Federal laws against sactuary cities? [shrug] Oh, those laws can be ignored.
State laws against illegal immigration? [shrug] The judge says they can be gutted.
Well, maybe people all across the country should just stop acting like the federal government has power. We the People are sovereign and we are the highest power. The federal government has only the power that we consent to grant to them. States need to stand up.

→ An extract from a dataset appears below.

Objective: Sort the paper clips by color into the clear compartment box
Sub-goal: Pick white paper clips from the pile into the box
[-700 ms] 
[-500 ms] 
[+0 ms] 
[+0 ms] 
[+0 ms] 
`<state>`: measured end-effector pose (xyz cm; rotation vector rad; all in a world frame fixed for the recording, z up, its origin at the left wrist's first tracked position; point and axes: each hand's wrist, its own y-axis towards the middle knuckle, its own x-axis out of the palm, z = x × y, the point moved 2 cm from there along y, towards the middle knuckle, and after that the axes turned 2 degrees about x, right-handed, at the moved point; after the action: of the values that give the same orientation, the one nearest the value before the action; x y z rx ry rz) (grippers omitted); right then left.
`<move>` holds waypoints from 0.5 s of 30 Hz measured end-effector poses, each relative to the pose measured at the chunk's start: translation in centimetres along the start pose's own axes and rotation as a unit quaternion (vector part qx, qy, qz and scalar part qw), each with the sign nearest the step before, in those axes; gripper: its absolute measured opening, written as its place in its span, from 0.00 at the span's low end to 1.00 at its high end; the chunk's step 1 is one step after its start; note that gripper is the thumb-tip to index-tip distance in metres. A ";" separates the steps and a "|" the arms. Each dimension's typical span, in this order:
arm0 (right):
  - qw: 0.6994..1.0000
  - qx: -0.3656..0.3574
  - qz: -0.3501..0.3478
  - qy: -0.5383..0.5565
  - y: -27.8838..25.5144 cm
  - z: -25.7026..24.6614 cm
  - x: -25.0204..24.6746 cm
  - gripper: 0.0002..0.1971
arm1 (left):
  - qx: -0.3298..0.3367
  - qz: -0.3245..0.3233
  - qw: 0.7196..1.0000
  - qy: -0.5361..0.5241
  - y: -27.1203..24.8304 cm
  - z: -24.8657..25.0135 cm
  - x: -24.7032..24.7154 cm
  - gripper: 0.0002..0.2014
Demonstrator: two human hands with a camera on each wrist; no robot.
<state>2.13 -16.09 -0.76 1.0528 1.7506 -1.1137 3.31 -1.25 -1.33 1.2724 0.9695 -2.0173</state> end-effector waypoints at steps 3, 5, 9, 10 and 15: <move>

Better be careful. You might catch Liberalism or AIDS or some other Massachusetts disease
“Even worse, Sen. Landrieu said Ms. Romer told her the administration does not have economic impact data on the ban but could produce some by September. Taking such a drastic step without data is reckless. It’s also hard to believe that the Obama administration won’t be able to come up with numbers until the moratorium is half over.”
IMPEACH! IT’S TIME! Bambi on TV now acting like Chavez at some urban league speech. It’s all about him..all the time. I can’t stand this clown!
Obama had important business. He can't be expected to listen to such unimportant drivel as killing jobs. /s
Would that be Cornell and Ithaca, NY, as in, "Ithaca, City of Evil"?
Ever notice that these newsies always go for their "God quotes" to four or five States on the Eastern seaboard, or San Francisco, or Seattle?